DR. THERESA A. ZESIEWICZ RESPONDS:
A Tardive dyskinesia is characterized by involuntary body movements commonly associated with therapeutic use of dopamine receptor blocking agents (DRBAs) for psychiatric conditions such as schizophrenia. Approximately 30 percent of people with psychiatric disorders who take DRBAs, also known as neuroleptics or antipsychotics, experience tardive dyskinesia.
The American Academy of Neurology (AAN) recently reviewed all the published studies on treatment of tardive dyskinesia (bit.ly/1hyurZE). The drug clonazepam and the supplement ginkgo biloba each appeared to improve tardive syndromes in several studies. Both treatments received a Level B recommendation (“should be considered as treatment”) at least over the course of three months. One antipsychotic medication, risperidone (Risperdal) was noted to improve symptoms of tardive dyskinesia in at least two studies, but it could not be recommended as treatment because it can worsen the underlying condition.
Other medications that may have some benefit in treating tardive dyskinesia include amantadine (Symmetrel), used to treat Parkinson's disease, and tetrabenazine (Xenazine), a drug approved by the U.S. Food and Drug Administration to treat chorea (another involuntary movement disorder) associated with Huntington's disease.
Switching from antipsychotic medications to atypical antipsychotics, thought to have a lower risk of causing tardive dyskinesia, could not be recommended due to conflicting study results.
Patients should consult with their healthcare providers before considering these medications, because of their possible side effects. For example, ginkgo biloba prevents blood from clotting and may interfere with the use of warfarin (Coumadin) and other blood thinners. Gingko biloba can also interact with some antidepressants. Clonazepam may cause fatigue and can be addictive. Potential side effects of tetrabenazine include depression and parkinsonism (tremors and muscular weakness associated with Parkinson's disease).

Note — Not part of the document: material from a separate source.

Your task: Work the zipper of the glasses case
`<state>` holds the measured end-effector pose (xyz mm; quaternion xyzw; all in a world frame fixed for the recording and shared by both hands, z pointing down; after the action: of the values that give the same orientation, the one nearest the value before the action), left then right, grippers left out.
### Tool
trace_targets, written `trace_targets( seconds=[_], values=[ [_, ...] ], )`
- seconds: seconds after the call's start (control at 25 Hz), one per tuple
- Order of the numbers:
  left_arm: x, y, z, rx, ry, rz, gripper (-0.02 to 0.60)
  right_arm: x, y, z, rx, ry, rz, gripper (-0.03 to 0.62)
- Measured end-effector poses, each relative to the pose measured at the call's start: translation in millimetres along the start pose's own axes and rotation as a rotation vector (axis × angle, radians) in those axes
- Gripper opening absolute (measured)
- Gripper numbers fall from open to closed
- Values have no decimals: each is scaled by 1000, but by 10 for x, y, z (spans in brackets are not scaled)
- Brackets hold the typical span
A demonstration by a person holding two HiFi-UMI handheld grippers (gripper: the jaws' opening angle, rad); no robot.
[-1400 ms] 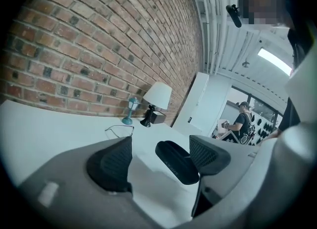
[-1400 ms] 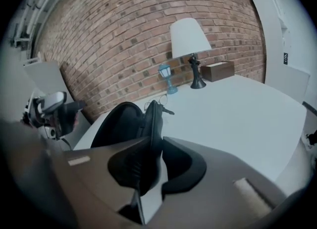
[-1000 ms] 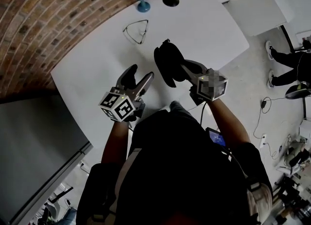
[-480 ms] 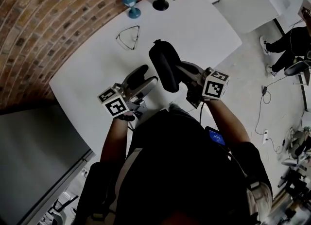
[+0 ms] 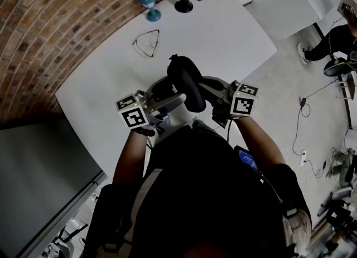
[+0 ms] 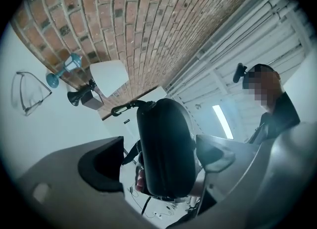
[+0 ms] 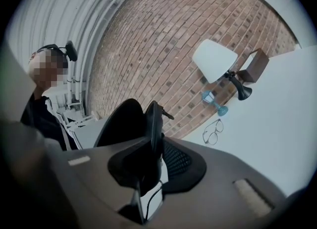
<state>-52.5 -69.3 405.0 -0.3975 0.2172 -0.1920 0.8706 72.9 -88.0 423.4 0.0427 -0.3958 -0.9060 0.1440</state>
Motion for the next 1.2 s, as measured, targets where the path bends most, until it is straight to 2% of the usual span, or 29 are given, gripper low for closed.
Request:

More clinical trials are needed to evaluate treatment of tardive dyskinesia. But conducting randomized controlled trials comparing an experimental drug with a sham (or placebo) therapy—the gold standard for research—can be challenging because patients taking an inactive medication could experience a relapse of their underlying psychiatric condition. Consultation with a healthcare provider, including a neurologist and movement disorder expert, is important to secure an accurate diagnosis and discuss possible treatments.